He be scurry. That's a lot of pics for critical sharpness of a picture of a, is it a toy ? Practicing?


----------



## Mully (Dec 1, 2012)

Stick with B W image ....color does not help you


----------



## SCraig (Dec 1, 2012)

cgipson1 said:


> color version with no goofing around... see? No halo!



Actually the more I look at it the more I like the halo on the back spines.  It looks like she is fixing to burn something like in the movies.

The StackShot looks interesting.  I hadn't heard of it before but it looks like it could be a lot of fun.  Not that expensive either.


----------



## cgipson1 (Dec 1, 2012)

Rotanimod said:


> cgipson1 said:
> 
> 
> 
> ...



yep.. a toy.


----------



## cgipson1 (Dec 1, 2012)

Mully said:


> Stick with B W image ....color does not help you



That is how I feel also.. hence the B&W!


----------



## cgipson1 (Dec 1, 2012)

SCraig said:


> cgipson1 said:
> 
> 
> > color version with no goofing around... see? No halo!
> ...



Yea.. I sort of liked the halo, which is why I posted that version of the pic. Do you remember the other shots of this toy that I posted months ago? Occasionally I pull it out to play with... something to shoot.

The stackshot works well when it works.. I have used mine three times, and tonight it broke, and would not move the platform any longer.


----------



## SCraig (Dec 1, 2012)

cgipson1 said:


> Yea.. I sort of liked the halo, which is why I posted that version of the pic. Do you remember the other shots of this toy that I posted months ago? Occasionally I pull it out to play with... something to shoot.
> 
> The stackshot works well when it works.. I have used mine three times, and tonight it broke, and would not move the platform any longer.



I don't recall the previous shots, but my memory is horrible to.  I also have some "Props" that I pull out and shoot when I'm bored.  One is a little red Dodge truck that I first photographed back in the 70's that still gets used from time to time.

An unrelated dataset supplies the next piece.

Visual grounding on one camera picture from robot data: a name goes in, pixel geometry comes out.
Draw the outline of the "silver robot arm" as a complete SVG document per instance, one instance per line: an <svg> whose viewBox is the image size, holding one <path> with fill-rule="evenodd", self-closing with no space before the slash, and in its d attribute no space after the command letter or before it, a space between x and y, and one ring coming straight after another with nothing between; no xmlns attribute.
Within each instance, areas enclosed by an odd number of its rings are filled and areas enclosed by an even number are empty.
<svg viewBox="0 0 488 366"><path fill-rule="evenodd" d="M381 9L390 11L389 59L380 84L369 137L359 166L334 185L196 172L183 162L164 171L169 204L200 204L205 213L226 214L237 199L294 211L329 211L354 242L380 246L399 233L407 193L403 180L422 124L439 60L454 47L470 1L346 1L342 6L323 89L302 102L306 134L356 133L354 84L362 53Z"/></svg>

Maybe I'll wait for the next version of the StackShot   I've been know to toss stuff that doesn't work when it's supposed to off my deck onto the concrete driveway below just to watch pieces fly.


----------



## cgipson1 (Dec 1, 2012)

SCraig said:


> cgipson1 said:
> 
> 
> > Yea.. I sort of liked the halo, which is why I posted that version of the pic. Do you remember the other shots of this toy that I posted months ago? Occasionally I pull it out to play with... something to shoot.
> ...



Yep.. sometimes it if fun to reshoot stuff different ways. On the rail, I will be calling them on Monday for sure!

This is the shot I was talking about:




B&amp;W of toy Allosaurus by CGipson Photography, on Flickr


----------



## SCraig (Dec 1, 2012)

cgipson1 said:


> Yep.. sometimes it if fun to reshoot stuff different ways. On the rail, I will be calling them on Monday for sure!
> 
> This is the shot I was talking about:


Yeah, I remember it now.  Kill the background and put it in some trees and it would look dangerous


----------



## cgipson1 (Dec 1, 2012)

SCraig said:


> cgipson1 said:
> 
> 
> > Yep.. sometimes it if fun to reshoot stuff different ways. On the rail, I will be calling them on Monday for sure!
> ...



Yea.. I keep meaning to build a little diorama and do that... lol!


----------



## cgipson1 (Dec 2, 2012)

How is this? I left it very low key in this one...


----------



## Xavieous (Dec 2, 2012)

I...I iz scared.  Well done, it worked well!  Give it back it's foot and you're gonna have people asking where you took this!


----------



## cgipson1 (Dec 2, 2012)

Thanks! So you think the foot is off? Not just hidden in the grass?


----------